Ковачев закрыл глаза. Пытался представить себе, что лежит в постели, в детской комнате. Спит. Внезапно острая, обжигающая боль в левой руке прерывает сон. Он инстинктивно отдергивает руку, приподнимается. В комнате темно. (Нужно проверить, когда взошла и когда зашла луна, освещают ли комнату уличные фонари, окна соседних домов...) Хлещет кровь. В полумраке очерчивается фигура незнакомого мужчины. Но почему же незнакомого? Что, если это хорошо знакомая фигура? Может, это был как раз тот человек, который держал Каменова в своих руках. Соучастник. Может быть, их было двое или трое. Может, Каменова ликвидировала шпионская банда, к которой он принадлежал. Но как они могли заставить его молчать, молча умереть? Он мог поднять крик, бороться... Но, может быть, не имел возможности? Убийца душил его? (Но на шее убитого нет никаких следов!) Прижал голову подушкой... Нет, Каменов не ребенок. Здоровый молодой мужчина будет бороться, не позволит прирезать себя, как ягненка...

Тогда начни с другого конца. Представь себе, что ты убийца и должен непременно убить Каменова. Улица безлюдна, дом погрузился в темноту. Ты приближаешься и окну. Прислушиваешься. Слышно равномерное дыхание. Из соседней комнаты долетает храп Лютичева. Ты ловко, бесшумно взбираешься на подоконник. Снова прислушиваешься и тихо спускаешься в комнату. Зажечь фонарь? Нет, лучше в темноте. Свет может разбудить жертву. Приближаешься, вынимаешь приготовленную бритву... Приготовленную?.. Значит, ты приготовился, обдумал, как убить его. Убить и симулировать самоубийство. Решение возникло не вдруг. Все заранее подготовлено. И, естественно, предусмотрены меры, чтобы Каменов не мог помешать замыслу. Чтобы он не крикнул, не разбудил Лютичева. Потому что тогда возникла бы необходимость убить и Лютичева, отпала бы возможность симулировать самоубийство. Значит, вены были перерезаны так, что Каменов не мог крикнуть, бороться, поднять шум...

Вот, он снова вернулся к исходной точке, заколдованный круг замкнулся. Потому что, как бы глубоко ни спал Каменов, когда ему... Стоп! Как же так?

Ковачев подскочил, озаренный внезапно пришедшей ему в голову мыслью. Он схватил телефонную трубку и набрал номер гаража.

— Подайте машину к главному входу. Я выхожу.

Через пять минут он уже был в Лозенце.


Лютичев продолжал копаться в садике. Услышав шум останавливающегося автомобиля, он поднял голову, увидел своего недавнего гостя и побежал встречать его.

— Что случилось?

Ковачев взял его под руку, отвел в глубь сада и спросил:

— Как вы провели ту ночь, когда умер Каменов?

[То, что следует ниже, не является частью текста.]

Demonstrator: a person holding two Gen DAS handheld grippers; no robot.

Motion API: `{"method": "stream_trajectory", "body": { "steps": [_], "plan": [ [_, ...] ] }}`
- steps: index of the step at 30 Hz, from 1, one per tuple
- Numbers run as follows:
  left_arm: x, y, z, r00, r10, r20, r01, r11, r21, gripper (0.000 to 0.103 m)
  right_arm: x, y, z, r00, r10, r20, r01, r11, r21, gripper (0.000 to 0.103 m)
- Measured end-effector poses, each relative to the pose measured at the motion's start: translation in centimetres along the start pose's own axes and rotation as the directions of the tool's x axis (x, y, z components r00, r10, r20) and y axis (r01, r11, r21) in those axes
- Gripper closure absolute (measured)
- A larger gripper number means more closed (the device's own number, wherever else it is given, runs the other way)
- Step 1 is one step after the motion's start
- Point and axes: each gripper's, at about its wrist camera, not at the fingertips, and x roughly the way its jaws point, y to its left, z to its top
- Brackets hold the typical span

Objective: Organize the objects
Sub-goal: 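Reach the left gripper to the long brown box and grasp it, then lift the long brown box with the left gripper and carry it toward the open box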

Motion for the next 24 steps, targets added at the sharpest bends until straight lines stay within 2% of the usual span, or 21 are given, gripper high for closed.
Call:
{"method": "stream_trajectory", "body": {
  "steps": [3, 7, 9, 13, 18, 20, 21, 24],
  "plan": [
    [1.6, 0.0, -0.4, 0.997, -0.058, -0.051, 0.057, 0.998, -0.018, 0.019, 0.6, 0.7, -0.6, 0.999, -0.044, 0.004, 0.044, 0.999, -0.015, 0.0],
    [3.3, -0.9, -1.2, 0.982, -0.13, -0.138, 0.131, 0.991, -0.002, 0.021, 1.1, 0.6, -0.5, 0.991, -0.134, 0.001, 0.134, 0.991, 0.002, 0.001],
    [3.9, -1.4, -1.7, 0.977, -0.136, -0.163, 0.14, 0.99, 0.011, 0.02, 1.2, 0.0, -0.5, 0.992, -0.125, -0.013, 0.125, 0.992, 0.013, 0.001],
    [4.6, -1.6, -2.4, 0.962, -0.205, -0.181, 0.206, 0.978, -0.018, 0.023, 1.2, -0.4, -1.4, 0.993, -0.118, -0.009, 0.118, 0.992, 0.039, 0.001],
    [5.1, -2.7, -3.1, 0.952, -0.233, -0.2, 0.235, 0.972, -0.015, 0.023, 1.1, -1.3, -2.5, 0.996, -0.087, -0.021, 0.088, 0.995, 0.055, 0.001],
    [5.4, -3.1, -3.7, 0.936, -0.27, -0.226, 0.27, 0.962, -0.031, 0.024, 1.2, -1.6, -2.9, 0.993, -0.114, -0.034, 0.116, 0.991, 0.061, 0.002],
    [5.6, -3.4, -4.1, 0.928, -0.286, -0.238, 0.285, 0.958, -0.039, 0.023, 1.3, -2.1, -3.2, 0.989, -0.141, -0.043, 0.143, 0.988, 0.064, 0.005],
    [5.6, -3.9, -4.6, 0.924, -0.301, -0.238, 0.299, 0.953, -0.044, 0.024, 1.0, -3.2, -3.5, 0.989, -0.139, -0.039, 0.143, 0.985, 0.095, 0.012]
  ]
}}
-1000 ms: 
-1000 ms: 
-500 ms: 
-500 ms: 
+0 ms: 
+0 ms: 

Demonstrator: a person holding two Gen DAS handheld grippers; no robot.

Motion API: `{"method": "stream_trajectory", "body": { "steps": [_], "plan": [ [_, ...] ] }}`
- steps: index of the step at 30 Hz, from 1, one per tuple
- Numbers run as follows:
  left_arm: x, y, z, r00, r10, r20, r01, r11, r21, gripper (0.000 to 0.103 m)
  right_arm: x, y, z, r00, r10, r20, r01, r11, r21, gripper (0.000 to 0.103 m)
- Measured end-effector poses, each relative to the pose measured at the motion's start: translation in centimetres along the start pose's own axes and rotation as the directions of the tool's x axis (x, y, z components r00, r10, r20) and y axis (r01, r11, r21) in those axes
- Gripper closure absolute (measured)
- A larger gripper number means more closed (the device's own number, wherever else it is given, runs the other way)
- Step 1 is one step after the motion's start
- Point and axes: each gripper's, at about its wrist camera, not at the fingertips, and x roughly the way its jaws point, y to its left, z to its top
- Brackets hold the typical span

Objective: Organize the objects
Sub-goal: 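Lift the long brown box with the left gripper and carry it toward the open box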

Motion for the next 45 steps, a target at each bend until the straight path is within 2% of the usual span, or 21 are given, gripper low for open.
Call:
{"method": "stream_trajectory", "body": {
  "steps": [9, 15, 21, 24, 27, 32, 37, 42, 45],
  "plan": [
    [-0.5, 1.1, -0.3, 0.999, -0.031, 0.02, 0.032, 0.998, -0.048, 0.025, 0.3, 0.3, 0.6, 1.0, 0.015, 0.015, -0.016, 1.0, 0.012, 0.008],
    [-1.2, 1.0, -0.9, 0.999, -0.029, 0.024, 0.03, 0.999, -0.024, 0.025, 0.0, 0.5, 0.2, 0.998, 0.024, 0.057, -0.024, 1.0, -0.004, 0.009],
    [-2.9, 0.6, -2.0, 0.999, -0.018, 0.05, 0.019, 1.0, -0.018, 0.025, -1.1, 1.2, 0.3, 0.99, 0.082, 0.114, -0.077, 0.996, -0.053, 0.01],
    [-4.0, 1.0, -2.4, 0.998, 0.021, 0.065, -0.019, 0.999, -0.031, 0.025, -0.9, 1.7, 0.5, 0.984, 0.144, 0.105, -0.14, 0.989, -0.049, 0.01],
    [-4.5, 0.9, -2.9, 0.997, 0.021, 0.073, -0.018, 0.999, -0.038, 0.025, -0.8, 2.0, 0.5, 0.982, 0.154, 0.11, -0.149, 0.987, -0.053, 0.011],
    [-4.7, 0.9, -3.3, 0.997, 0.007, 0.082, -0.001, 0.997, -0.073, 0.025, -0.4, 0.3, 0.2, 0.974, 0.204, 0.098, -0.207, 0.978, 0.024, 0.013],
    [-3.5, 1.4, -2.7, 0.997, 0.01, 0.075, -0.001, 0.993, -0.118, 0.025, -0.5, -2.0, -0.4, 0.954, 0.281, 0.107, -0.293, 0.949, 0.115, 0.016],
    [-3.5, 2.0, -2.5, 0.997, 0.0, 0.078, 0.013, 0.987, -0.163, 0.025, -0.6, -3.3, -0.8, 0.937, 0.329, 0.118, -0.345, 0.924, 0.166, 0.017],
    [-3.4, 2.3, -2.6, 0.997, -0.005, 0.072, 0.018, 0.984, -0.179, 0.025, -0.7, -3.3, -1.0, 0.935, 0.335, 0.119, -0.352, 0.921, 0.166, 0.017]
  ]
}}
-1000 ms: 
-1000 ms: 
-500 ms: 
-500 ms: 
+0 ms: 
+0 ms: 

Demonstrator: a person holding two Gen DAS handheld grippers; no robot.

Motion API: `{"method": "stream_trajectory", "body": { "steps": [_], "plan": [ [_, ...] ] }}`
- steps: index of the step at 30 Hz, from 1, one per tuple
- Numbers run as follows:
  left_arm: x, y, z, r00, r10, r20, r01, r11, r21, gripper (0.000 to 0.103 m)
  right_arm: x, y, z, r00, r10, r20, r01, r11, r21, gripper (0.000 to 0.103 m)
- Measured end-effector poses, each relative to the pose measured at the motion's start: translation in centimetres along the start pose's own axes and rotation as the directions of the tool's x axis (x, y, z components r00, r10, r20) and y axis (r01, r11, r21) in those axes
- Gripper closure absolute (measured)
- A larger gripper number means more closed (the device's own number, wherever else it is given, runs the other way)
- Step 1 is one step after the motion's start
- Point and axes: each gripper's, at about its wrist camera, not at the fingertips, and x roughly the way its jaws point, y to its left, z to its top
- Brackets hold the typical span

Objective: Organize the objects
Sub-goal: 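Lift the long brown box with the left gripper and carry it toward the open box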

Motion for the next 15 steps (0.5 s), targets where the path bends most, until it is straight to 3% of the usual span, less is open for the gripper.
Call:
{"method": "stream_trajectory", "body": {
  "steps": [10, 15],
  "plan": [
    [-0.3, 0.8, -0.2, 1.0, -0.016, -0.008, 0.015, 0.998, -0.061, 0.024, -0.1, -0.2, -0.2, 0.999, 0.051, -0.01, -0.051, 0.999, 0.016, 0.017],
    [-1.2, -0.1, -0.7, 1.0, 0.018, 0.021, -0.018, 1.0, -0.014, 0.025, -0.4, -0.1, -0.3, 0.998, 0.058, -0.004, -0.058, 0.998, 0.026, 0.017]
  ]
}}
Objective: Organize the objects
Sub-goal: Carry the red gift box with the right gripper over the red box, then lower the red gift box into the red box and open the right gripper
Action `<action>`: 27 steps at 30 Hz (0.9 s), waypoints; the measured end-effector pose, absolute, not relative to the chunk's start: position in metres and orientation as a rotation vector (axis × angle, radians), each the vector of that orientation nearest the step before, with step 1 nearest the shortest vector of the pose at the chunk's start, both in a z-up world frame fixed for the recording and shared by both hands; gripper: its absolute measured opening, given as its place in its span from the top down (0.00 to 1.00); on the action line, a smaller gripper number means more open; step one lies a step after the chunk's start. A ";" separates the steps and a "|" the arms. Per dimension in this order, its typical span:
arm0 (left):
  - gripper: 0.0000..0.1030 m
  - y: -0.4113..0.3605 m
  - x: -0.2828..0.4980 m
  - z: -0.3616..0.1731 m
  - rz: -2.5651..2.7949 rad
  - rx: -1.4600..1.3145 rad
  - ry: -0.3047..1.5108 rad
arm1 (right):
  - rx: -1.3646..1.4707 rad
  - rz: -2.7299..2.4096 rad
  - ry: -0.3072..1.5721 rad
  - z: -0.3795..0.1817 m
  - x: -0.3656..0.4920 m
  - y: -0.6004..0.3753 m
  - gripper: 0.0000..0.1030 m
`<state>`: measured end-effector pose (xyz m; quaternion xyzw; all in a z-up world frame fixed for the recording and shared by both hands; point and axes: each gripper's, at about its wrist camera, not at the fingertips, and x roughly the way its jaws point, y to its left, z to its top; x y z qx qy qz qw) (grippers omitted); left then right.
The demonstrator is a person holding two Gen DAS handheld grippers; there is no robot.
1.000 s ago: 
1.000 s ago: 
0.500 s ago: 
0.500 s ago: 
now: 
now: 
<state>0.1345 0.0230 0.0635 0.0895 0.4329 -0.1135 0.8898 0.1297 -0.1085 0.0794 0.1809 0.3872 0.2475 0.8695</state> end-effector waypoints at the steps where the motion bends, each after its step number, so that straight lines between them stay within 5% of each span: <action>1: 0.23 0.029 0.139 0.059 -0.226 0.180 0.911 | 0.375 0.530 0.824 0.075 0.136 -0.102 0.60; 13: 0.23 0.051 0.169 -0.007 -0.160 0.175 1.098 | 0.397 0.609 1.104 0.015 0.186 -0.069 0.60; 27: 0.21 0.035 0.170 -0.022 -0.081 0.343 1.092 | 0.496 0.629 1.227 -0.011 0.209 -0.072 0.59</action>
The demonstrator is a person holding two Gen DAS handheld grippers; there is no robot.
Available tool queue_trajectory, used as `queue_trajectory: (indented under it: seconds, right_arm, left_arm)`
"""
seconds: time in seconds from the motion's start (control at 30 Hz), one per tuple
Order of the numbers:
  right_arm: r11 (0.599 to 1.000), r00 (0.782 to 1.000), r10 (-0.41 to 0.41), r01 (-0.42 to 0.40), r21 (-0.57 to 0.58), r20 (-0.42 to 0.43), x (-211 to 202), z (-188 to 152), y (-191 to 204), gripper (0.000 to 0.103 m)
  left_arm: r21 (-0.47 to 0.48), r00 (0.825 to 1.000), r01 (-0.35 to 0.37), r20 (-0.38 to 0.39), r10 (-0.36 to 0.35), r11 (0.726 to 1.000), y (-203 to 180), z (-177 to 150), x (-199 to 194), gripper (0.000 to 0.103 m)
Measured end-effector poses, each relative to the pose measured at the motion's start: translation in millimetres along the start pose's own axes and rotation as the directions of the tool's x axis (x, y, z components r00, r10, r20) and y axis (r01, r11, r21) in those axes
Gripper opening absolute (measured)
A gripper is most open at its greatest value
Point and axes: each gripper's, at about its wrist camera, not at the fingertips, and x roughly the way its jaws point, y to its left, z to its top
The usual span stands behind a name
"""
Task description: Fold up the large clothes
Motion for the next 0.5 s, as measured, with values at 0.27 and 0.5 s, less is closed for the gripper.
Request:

По возбуждению, которое отражалось на лице Ковачева, по его быстрому, без предисловий, вопросу Лютичев понял, что ответ его очень важен. Он задумался и сказал:

— Заснул я сразу, как только лег. Я всегда так засыпаю — чуть коснусь головой подушки. Было половина одиннадцатого, одиннадцать. Встаю я рано — без четверти семь начинаем работу. А проснулся... да, проснулся на рассвете. Я не мог разглядеть время на часах. Страшно болела голова и тошнило. Сердце билось, как сумасшедшее. Еле успел добежать до уборной... меня вырвало. Тяжело, мучительно, как после пьянки.

— Та-а-к... — Лицо Ковачева посветлело, словно Лютичев сообщил ему нечто очень приятное.